_Work request_
How many lines in the entries below contain the word "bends"? Answer with the number and nothing else.

(Data entries)
■ ■ ■ ■ ■ ■ ■

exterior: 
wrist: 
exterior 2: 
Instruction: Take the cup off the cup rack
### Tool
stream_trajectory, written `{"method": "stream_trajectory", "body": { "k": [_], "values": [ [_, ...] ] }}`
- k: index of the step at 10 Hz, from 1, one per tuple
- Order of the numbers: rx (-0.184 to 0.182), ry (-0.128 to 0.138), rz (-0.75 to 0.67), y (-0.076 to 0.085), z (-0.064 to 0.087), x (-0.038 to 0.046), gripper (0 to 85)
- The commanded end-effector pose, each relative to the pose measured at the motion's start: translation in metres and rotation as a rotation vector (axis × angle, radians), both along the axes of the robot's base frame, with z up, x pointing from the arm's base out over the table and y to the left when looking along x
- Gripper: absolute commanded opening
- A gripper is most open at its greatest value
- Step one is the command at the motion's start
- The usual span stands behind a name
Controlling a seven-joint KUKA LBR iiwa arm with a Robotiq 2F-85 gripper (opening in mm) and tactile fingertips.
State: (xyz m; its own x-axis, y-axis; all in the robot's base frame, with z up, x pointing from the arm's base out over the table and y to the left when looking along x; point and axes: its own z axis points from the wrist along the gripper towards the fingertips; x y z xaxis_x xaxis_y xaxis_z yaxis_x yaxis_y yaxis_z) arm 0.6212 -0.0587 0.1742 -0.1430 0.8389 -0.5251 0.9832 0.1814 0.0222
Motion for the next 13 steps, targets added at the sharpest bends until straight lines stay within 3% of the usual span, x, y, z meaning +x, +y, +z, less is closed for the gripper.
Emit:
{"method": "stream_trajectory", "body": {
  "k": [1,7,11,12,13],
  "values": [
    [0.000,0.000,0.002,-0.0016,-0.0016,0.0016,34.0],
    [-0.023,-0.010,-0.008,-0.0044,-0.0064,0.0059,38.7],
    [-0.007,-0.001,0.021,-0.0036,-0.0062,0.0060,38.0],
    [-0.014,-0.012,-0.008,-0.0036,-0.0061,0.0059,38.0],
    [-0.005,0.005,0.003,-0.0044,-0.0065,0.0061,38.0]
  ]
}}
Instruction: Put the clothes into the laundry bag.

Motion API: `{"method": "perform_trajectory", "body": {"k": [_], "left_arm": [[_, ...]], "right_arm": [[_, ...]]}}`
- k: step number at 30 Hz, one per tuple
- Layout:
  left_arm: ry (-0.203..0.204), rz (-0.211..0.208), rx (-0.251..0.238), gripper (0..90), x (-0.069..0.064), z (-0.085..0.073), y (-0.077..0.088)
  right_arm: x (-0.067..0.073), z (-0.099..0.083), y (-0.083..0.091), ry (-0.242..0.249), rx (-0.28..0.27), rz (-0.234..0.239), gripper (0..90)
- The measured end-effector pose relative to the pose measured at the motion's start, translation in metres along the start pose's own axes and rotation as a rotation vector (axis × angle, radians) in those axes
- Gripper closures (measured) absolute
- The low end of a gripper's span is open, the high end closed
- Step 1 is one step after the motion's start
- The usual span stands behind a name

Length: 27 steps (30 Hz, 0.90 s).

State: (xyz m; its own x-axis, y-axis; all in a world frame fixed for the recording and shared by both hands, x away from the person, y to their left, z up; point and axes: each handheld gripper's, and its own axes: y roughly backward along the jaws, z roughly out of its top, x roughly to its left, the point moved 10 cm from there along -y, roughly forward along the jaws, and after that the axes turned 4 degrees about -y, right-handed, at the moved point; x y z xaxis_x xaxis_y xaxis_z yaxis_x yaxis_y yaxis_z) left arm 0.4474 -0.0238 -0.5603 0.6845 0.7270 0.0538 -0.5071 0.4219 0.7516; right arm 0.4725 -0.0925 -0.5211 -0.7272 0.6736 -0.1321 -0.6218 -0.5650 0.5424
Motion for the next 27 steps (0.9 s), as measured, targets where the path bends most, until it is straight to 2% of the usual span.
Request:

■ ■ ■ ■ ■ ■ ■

_Response to the exercise_
2